● **PROBLEM TO SOLVE**:
Only the lines below between the ones containing "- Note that" and "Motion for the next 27", inclusive, are to be reproduced, each exactly as it stands.

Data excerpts
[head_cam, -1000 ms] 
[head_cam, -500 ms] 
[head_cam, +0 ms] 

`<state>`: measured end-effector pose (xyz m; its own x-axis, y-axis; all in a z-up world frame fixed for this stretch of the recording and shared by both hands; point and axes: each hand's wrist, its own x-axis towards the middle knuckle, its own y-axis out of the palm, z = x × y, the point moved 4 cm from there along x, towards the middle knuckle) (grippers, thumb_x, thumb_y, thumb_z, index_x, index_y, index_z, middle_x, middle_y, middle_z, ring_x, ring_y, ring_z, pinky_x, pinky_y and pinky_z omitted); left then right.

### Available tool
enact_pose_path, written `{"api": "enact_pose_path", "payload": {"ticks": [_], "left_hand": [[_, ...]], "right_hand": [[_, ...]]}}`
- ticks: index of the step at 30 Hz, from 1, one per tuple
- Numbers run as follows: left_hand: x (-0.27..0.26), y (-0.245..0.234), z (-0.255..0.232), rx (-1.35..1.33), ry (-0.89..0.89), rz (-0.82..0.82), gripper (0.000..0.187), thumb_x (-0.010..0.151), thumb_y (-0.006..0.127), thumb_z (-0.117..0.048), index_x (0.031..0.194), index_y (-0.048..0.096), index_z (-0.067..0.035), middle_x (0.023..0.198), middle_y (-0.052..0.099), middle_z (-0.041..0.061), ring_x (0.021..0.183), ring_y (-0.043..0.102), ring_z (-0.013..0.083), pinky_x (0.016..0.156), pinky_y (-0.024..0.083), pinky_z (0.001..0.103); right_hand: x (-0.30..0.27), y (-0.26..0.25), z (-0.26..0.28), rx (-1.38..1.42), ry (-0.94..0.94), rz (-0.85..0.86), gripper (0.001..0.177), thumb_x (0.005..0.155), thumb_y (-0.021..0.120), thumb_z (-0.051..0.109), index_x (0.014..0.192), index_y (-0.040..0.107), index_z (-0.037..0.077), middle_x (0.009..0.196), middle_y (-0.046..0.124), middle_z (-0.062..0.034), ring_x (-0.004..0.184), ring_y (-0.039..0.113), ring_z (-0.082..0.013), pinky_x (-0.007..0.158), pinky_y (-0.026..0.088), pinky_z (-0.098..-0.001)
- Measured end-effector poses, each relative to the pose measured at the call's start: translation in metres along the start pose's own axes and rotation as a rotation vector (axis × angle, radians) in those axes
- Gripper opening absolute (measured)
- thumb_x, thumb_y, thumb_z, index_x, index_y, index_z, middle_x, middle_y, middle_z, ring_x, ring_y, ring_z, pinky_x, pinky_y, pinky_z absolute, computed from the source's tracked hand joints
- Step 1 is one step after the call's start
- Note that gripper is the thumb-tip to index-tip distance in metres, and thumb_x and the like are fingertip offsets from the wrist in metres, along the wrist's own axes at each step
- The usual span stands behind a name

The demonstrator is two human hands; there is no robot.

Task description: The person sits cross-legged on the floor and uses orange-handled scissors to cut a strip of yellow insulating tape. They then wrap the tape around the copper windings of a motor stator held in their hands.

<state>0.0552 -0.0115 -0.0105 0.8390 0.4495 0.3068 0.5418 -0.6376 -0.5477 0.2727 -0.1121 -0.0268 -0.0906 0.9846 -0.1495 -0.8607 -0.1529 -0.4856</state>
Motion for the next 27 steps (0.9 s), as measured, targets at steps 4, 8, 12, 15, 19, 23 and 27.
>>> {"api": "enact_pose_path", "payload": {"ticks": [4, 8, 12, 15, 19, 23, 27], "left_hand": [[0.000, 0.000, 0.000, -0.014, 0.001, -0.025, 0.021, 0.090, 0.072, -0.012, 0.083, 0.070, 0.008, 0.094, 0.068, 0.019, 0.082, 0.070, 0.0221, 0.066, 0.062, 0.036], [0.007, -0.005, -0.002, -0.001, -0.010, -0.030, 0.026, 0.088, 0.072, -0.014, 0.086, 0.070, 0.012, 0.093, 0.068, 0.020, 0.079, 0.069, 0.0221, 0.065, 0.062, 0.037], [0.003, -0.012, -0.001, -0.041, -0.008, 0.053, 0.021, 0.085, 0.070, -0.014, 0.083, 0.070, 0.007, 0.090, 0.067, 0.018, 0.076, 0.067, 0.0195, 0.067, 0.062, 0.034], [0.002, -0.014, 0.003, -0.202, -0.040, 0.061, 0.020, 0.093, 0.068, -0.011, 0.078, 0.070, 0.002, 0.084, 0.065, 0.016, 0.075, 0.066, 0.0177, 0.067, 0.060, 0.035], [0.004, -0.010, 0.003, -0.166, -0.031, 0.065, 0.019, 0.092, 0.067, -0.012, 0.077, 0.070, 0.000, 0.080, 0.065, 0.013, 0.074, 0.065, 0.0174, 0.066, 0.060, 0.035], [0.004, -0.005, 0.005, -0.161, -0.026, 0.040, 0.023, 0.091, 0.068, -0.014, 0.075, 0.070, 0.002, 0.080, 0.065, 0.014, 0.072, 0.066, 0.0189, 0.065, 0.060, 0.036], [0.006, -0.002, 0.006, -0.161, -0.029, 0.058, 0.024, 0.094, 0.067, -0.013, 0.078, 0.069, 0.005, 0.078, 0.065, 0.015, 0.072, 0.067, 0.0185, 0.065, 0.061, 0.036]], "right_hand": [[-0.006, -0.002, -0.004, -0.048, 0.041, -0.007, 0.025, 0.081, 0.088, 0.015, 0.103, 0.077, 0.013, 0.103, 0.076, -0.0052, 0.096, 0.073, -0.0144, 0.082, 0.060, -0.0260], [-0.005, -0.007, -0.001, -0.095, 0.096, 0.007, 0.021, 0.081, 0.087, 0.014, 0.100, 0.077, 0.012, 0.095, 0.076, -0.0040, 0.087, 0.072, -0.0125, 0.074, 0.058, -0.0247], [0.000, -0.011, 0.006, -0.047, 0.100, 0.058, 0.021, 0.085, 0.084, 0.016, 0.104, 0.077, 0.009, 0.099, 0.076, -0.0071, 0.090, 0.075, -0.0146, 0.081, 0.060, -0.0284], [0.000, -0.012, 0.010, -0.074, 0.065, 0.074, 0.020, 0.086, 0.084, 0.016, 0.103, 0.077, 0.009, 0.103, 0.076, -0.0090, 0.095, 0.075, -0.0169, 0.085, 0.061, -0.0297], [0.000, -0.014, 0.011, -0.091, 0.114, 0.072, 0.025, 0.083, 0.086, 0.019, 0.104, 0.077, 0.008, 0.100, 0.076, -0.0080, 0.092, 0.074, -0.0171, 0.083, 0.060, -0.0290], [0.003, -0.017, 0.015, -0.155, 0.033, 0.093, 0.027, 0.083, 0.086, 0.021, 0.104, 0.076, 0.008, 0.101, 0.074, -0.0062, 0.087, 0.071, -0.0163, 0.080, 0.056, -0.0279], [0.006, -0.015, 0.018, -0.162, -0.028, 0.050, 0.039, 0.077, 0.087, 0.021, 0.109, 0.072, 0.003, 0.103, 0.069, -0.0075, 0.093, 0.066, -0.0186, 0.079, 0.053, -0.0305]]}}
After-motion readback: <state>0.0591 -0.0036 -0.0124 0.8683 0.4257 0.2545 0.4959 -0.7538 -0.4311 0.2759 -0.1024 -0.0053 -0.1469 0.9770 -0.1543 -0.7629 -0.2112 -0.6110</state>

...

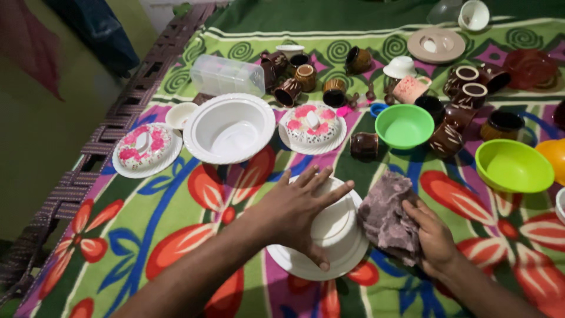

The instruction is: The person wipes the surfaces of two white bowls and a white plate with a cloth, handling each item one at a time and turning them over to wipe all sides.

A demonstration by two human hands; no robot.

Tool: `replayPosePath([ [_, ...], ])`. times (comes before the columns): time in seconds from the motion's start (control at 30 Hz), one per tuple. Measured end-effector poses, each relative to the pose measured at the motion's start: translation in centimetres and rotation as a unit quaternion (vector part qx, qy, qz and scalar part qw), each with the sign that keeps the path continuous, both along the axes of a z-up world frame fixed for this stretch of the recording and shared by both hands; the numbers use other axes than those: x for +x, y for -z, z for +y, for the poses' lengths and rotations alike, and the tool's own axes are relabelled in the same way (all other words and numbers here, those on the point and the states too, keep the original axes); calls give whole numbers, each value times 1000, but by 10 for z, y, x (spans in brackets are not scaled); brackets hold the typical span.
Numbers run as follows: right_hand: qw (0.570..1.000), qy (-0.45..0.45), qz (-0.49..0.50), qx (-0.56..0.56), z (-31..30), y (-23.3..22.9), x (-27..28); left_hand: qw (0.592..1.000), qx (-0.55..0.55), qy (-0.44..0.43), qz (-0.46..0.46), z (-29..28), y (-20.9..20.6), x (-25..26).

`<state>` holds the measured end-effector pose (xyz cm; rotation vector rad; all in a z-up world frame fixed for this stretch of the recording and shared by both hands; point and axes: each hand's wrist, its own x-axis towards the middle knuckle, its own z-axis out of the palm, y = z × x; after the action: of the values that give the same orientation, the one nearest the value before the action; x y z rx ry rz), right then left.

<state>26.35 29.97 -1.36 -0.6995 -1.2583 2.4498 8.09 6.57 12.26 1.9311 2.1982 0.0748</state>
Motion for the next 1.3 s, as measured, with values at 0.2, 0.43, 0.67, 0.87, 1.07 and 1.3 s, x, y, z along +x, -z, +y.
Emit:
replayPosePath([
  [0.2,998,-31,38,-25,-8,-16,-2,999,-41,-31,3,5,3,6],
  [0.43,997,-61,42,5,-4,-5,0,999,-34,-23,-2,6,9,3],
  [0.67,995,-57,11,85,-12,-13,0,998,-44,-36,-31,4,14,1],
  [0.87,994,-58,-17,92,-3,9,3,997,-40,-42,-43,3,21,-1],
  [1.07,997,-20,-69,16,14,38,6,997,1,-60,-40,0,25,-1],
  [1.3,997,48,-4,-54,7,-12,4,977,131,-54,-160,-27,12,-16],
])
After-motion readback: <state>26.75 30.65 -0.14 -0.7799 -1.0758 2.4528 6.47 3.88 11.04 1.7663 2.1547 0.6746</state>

● **ANSWER FOR THIS EXERCISE**:
- Note that gripper is the thumb-tip to index-tip distance in metres, and thumb_x and the like are fingertip offsets from the wrist in metres, along the wrist's own axes at each step
- The usual span stands behind a name

The demonstrator is two human hands; there is no robot.

Task description: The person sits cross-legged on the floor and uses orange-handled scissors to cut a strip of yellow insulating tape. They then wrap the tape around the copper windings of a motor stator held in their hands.

<state>0.0552 -0.0115 -0.0105 0.8390 0.4495 0.3068 0.5418 -0.6376 -0.5477 0.2727 -0.1121 -0.0268 -0.0906 0.9846 -0.1495 -0.8607 -0.1529 -0.4856</state>
Motion for the next 27 steps (0.9 s), as measured, targets at steps 4, 8, 12, 15, 19, 23 and 27.

The given answer completes the exercise.